El día llegó como un caballo blanco. Era domingo. Diego se despertó y extendió el brazo hacia una plancha de acero. La retiro y asomó debajo de ella un diccionario. Lo quitó también y allí estaba su libro. Un gesto de contrariedad asomó en su rostro al abrirlo: así como la luz se quebraba en la vidriera, la lanza del caballero iba hasta media estampa, recta, y allí se astillaba en la tosca juntura. En vano el niño quiso remediarlo: la agonía estaba seca. A partir de la lanza la grieta atravesaba un claro de bosque, rozaba levemente un hombro de Sancho y se salía del cuadro descabezando a tres galeotes. Don Quijote… ¡Pero él no está herido! – se consoló Diego. Y no cesaba de mirarlo mientras vestía. Además, iba a leer todo el tiempo: la tía no los llamaría de noche al rezo del rosario porque estaba resentida. Salió, pues, casi feliz. ¿Dónde leería? Sus hermanas vendrían a sentarse junto a él por las estampas. ¿Dónde?... Antes se refugiaba en una zanja clara de los cimientos… ¡Ahora eso era imposible!... Y, por no pensar más en la tinaja, abrió el Quijote.

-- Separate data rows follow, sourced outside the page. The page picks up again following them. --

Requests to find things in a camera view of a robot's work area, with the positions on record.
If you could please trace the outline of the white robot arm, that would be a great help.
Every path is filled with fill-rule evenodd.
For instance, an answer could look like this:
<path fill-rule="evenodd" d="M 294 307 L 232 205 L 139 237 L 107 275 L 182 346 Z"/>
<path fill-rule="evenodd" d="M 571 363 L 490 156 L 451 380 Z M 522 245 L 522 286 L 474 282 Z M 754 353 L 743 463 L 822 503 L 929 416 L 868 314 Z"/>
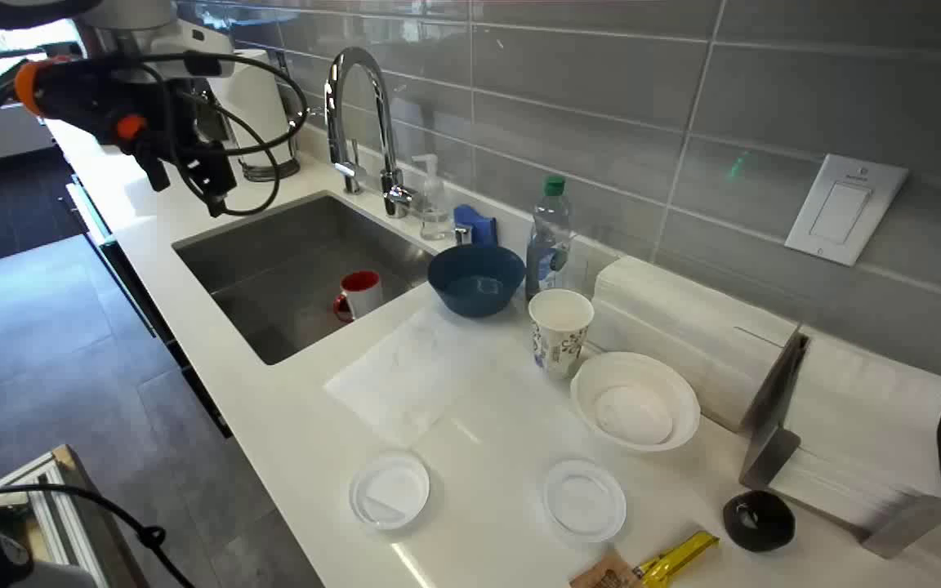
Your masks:
<path fill-rule="evenodd" d="M 155 190 L 167 169 L 206 205 L 226 211 L 234 190 L 209 80 L 229 71 L 232 41 L 175 12 L 174 0 L 0 0 L 0 28 L 74 19 L 86 51 L 53 49 L 0 74 L 0 108 L 66 119 L 135 156 Z"/>

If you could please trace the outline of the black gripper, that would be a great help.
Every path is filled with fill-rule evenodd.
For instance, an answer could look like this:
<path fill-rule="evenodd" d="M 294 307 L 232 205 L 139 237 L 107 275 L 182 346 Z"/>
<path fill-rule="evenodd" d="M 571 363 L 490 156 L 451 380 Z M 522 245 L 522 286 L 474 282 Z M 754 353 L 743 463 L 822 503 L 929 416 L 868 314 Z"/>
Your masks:
<path fill-rule="evenodd" d="M 193 181 L 206 211 L 223 214 L 234 177 L 213 102 L 187 80 L 119 80 L 111 96 L 107 137 L 137 159 L 150 190 Z"/>

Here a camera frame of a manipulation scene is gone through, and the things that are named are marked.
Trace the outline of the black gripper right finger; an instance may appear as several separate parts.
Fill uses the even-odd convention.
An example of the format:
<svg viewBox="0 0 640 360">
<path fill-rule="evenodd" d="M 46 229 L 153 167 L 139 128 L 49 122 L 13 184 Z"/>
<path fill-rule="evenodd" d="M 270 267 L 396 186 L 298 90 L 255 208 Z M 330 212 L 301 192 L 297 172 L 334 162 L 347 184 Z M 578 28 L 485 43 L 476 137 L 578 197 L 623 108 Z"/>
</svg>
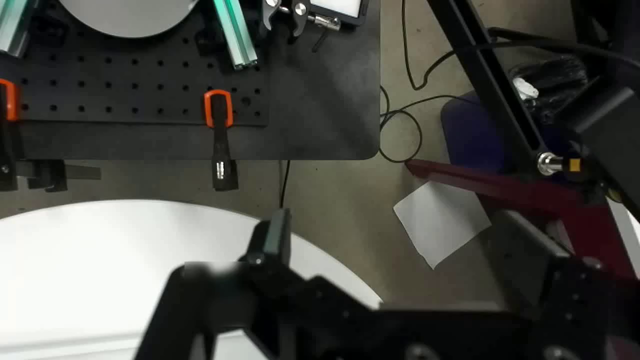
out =
<svg viewBox="0 0 640 360">
<path fill-rule="evenodd" d="M 491 264 L 512 310 L 533 314 L 548 266 L 570 251 L 516 209 L 500 209 L 491 228 Z"/>
</svg>

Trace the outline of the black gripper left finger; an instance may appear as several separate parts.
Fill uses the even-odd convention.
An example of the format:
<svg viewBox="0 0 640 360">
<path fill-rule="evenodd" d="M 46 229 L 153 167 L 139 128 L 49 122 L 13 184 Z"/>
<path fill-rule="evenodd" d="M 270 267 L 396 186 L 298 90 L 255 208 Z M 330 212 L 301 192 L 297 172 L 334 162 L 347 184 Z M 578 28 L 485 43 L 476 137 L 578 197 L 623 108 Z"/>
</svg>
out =
<svg viewBox="0 0 640 360">
<path fill-rule="evenodd" d="M 281 208 L 255 226 L 245 258 L 250 264 L 264 264 L 266 259 L 291 264 L 291 253 L 291 212 L 287 208 Z"/>
</svg>

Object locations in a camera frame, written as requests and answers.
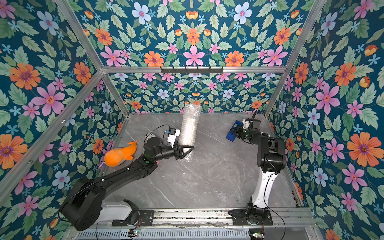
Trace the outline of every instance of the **floral wallpaper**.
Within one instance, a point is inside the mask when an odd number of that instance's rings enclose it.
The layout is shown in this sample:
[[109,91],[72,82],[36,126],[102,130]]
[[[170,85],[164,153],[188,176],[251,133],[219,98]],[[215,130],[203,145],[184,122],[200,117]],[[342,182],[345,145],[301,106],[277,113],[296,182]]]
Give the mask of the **floral wallpaper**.
[[0,1],[0,57],[2,178],[95,70],[52,1]]
[[327,240],[384,238],[383,6],[330,1],[270,115]]
[[60,205],[78,179],[99,174],[123,121],[100,81],[2,203],[0,239],[62,239],[69,223],[58,218]]

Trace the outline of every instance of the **gray marble floor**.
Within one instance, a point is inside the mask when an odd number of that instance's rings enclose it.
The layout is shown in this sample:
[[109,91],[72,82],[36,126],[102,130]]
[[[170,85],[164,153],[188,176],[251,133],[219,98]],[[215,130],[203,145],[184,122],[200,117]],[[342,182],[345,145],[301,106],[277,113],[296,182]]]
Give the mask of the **gray marble floor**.
[[[129,199],[139,208],[201,208],[245,207],[255,191],[258,179],[257,146],[225,137],[235,120],[250,118],[250,114],[205,114],[199,120],[192,162],[174,158],[161,160],[158,168],[148,177],[128,184],[109,195],[108,201]],[[261,114],[261,130],[269,132],[268,122]],[[131,114],[119,147],[139,140],[137,158],[143,152],[146,133],[169,124],[179,128],[181,114]],[[166,127],[155,132],[162,137]],[[107,173],[129,165],[109,168]],[[277,177],[271,194],[270,206],[296,205],[283,173]]]

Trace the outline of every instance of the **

    Serían las cinco de la tarde cuando se encontró al fin de la calle. Cerró el libro y se orientó. La botica no era por allí. ¡Pero la calle era tan sola! El campo estaba en la esquina… ¿Qué hacer? En esto oyó gritos de niños detrás de la última casa. Jugaban sin duda a las carreras porque acezaban y sus gritos iban y volvían. Diego se disponía a verlos cuando se detuvo. ¡Qué maravilla! – pensó. Una hermosa cañabrava de dorados cañutos, muy larga, estaba junto a la acequia. Se movía a ratos pues su extremo estaba en el agua.

-¡Para lanza!

Y el pequeño Don se vio a caballo con la hermosa lanza.

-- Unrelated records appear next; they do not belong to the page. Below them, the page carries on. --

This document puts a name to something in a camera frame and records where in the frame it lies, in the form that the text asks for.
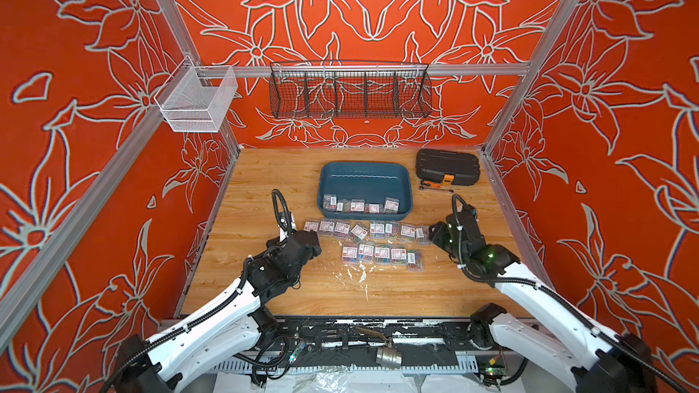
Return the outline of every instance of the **plastic box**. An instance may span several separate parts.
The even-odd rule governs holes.
[[[338,213],[323,209],[323,195],[356,197],[365,203],[383,204],[386,197],[400,200],[397,214]],[[392,162],[336,161],[323,166],[317,205],[329,218],[364,221],[401,221],[412,211],[412,188],[407,169]]]
[[[222,79],[200,78],[200,68],[186,57],[154,98],[175,132],[218,132],[238,90],[232,67]]]

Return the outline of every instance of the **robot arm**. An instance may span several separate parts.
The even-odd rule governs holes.
[[[463,208],[457,211],[457,202]],[[552,338],[490,303],[471,315],[470,340],[478,348],[500,344],[535,362],[576,392],[657,392],[656,376],[678,392],[676,380],[655,368],[648,346],[633,334],[618,335],[547,287],[520,259],[485,242],[477,212],[458,195],[446,223],[430,227],[430,240],[457,261],[472,281],[486,283],[529,311]],[[484,378],[488,385],[496,379]]]
[[[118,393],[179,393],[216,363],[274,340],[277,321],[265,304],[299,282],[302,267],[321,253],[318,235],[295,231],[283,197],[275,192],[284,207],[283,215],[277,214],[280,236],[247,258],[240,278],[195,313],[147,341],[138,336],[125,341],[118,369],[102,392],[113,382]]]

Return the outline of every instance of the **cable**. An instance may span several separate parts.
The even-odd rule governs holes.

Iba a levantarla, pero notó que estaba amarrado. Dudando, acabó por desatarla, y ya se la llevaba cuando oyó

-¡Se han robado mi caballo!

-¿Dónde estaba?

-Tomando agua.

Diego pensaba - ¡Es éste! ¿Cómo puedo yo hacer semejante cosa? – cuando una negrita brotó de no sé dónde y le tiró el saco. 

-¡Devuélvanos! – le dijo – el caballo del cojito!

Este se acercaba llorando.

-¡No le he robado! – protestó Diego, muy avergonzado -. ¿Cómo puedo yo dejarle sin caballo y siendo él cojo? ¡Le devolveré yo mismo!

Y se llegó al pequeño y le entregó el carrizo. Después, con pena, insinuó:

-Podría ser más bien lanza… ¡Es una maravilla!

¡Pero el cojito corría ya detrás de los otros niños en su dorada caña, a caballo, levantando polvo! 

 

IV

Libros prohibidos

Salían de la escuela.

-¡Eso no es nada! – le decía a Diego un chico descalzo –. ¡Para eso Don Joaquín tiene libros prohibidos!

-¿Prohibidos? ¿Cómo son? ¿Cómo es Don Joaquín?

-Mi mamá lava en su casa. Una cosa: yo te muestro a Don Joaquín ahora mismo. Debe estar leyendo en la huerta, se lo ve desde la calle… ¡Es un sabio! Pero tú dame tu regla graduada.

-Pero si me das también un libro… ¡ahora mismo!

Y, ya de acuerdo, se pusieron en camino. Hablaban animadamente.

-Es que Don Joaquín es gallero – concluyó el chico.

El espantajo es para los pájaros que se comen las coles de los gallos.

Diego le oía, desilusionado: “¿Serían prohibidos esos libros? ¿Cómo un viejo que odiaba a los pájaros y tomaba tanto bicarbonato podía tener libros tan bellos?”.

-Esta es – dijo el chico ante una casa vieja de puertas cerradas. Y se tapó un ojo y con el otro muy abierto recorrió un abra de la puerta.

-¡Allí está él!... – añadió, dejándole sitio a su amigo. Diego miró; todo era verde adentro. El huerto comenzaba a pocos pasos del umbral, pero no había nadie, y así se lo dijo al otro, con la mano, sin separar el rostro de la puerta.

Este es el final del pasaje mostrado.